§ **Records to use**:

- Opening Delimiter -

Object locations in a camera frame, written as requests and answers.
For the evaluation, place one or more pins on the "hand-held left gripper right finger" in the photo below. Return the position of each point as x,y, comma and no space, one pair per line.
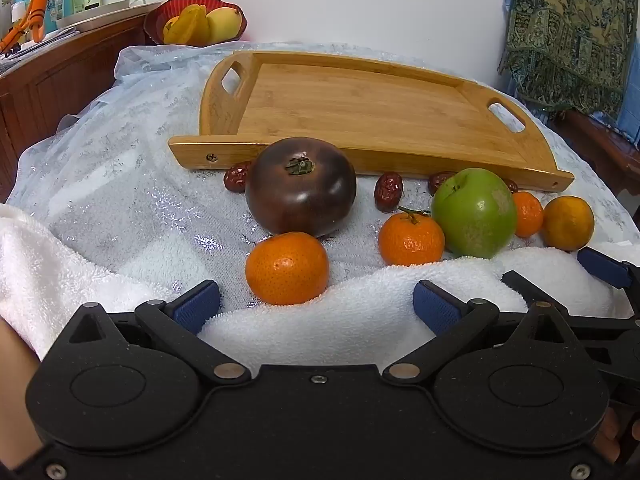
435,306

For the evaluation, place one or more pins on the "large mandarin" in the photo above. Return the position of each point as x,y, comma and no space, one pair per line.
287,270

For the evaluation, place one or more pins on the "small mandarin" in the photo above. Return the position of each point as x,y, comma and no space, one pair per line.
529,215

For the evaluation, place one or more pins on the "brown wooden side table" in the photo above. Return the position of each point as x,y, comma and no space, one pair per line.
600,150

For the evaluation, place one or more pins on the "silver snowflake tablecloth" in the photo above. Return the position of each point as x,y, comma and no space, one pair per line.
125,160

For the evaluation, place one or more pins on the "green apple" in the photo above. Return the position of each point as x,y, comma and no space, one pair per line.
475,215

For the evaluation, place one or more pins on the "red fruit bowl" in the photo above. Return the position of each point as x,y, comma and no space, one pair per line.
155,20

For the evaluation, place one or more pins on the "stack of papers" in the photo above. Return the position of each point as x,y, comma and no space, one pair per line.
35,45

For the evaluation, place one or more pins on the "dark purple tomato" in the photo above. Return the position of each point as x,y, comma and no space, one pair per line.
300,200

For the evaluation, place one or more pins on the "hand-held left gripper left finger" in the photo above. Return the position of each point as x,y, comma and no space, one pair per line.
197,306

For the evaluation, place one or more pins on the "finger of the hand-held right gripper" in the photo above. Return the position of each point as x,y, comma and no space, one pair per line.
602,266
520,285

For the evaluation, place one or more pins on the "bamboo serving tray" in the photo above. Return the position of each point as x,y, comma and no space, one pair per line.
350,110

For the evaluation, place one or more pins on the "person's left forearm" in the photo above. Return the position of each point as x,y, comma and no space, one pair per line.
15,390

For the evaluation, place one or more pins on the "metal tray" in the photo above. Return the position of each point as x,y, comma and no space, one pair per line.
100,15

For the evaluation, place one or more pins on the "white terry towel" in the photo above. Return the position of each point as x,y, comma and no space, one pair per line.
350,310

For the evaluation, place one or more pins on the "green patterned shawl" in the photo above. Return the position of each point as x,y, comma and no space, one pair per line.
565,35

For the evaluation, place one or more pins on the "mandarin with green stem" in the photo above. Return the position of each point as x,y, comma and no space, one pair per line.
410,240

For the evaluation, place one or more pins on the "yellow starfruit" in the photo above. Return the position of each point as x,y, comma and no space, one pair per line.
192,25

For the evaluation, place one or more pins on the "yellowish orange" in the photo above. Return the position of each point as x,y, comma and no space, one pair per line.
567,222

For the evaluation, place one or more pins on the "person's right hand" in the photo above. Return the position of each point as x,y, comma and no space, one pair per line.
609,435

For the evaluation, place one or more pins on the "brown wooden cabinet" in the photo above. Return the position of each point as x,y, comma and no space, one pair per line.
60,85

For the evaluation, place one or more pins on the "red date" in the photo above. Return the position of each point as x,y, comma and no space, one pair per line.
511,186
236,177
442,182
389,191

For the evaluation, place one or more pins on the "yellow mango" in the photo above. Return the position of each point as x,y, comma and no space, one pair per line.
225,22

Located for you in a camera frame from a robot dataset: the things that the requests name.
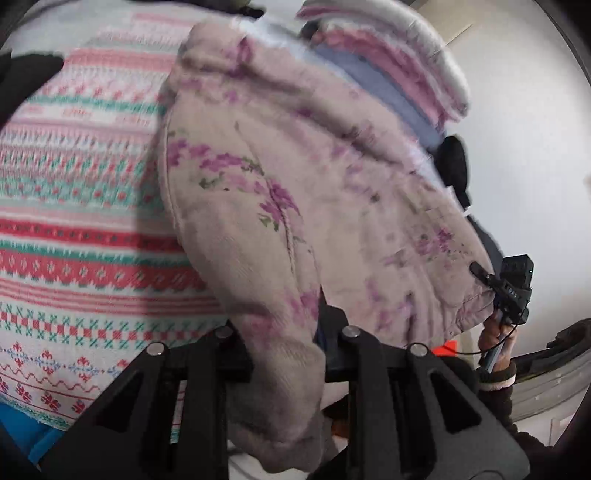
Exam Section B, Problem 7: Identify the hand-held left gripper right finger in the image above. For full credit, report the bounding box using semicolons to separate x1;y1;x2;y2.
308;305;532;480

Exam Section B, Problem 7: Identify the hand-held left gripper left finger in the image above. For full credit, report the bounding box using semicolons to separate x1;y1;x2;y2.
39;324;254;480

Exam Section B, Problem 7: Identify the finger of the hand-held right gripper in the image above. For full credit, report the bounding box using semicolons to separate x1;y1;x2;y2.
468;261;503;291

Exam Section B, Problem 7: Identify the floral padded jacket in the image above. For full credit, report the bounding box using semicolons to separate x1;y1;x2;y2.
157;21;498;474

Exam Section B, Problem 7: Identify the person's right forearm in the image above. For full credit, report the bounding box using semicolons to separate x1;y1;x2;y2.
434;356;561;467

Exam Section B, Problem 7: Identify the person's right hand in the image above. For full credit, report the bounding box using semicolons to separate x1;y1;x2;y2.
477;313;516;371

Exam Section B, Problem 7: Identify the dark grey padded garment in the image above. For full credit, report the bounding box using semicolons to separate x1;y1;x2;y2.
465;216;505;278

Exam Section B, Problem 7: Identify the dark curved object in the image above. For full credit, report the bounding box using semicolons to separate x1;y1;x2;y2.
510;318;591;385

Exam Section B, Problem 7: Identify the blue cloth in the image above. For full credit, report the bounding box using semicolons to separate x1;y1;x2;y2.
0;404;66;464

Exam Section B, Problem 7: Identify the black fuzzy cloth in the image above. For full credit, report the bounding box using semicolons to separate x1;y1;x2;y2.
438;135;471;209

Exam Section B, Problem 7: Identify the patterned striped blanket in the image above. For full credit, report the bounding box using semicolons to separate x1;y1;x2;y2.
0;9;333;431

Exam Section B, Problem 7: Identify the blue folded quilt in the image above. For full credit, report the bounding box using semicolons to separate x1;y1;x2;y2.
313;44;447;151

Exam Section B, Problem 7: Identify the stack of folded quilts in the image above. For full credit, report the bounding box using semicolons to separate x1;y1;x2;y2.
298;4;463;126

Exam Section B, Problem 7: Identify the black folded cloth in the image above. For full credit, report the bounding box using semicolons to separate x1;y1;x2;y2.
0;52;64;127

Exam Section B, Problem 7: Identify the light grey bed sheet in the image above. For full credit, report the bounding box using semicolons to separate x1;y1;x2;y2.
0;0;315;63

- Closing Delimiter -

§ **Exercise directions**:
Show the lines of the entries that include the string "requests", copying each in full.

§ **Exercise output**:
Object locations in a camera frame, written as requests and answers.
Located for you in a camera frame from a robot dataset: the things that the requests name.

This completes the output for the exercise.